» WORK TO COMPLETE:
Beginning at the line that includes "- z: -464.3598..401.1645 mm", return each line exactly through the end of the listing, and no line before it.

» INFORMATION SUPPLIED:
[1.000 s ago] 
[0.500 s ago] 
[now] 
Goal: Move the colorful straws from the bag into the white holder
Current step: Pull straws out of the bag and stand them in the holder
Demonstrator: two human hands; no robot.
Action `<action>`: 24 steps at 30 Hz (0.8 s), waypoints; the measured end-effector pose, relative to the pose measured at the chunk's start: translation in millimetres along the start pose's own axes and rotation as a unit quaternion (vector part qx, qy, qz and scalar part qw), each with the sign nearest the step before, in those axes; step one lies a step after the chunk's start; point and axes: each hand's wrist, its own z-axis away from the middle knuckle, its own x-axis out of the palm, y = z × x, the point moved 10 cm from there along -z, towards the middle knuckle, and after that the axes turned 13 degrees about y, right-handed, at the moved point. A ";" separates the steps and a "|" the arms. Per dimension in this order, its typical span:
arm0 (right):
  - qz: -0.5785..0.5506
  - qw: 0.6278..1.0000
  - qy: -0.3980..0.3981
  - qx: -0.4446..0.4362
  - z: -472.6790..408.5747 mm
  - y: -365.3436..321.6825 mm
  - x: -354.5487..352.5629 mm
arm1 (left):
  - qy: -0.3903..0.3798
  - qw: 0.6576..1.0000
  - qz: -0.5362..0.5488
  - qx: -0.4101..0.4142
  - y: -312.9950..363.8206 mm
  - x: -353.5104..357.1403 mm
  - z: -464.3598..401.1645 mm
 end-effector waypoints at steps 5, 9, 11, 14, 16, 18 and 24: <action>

» FINISHED TASK:
  - z: -464.3598..401.1645 mm
 end-effector waypoints at steps 5, 9, 11, 14, 16, 18 and 24: <action>

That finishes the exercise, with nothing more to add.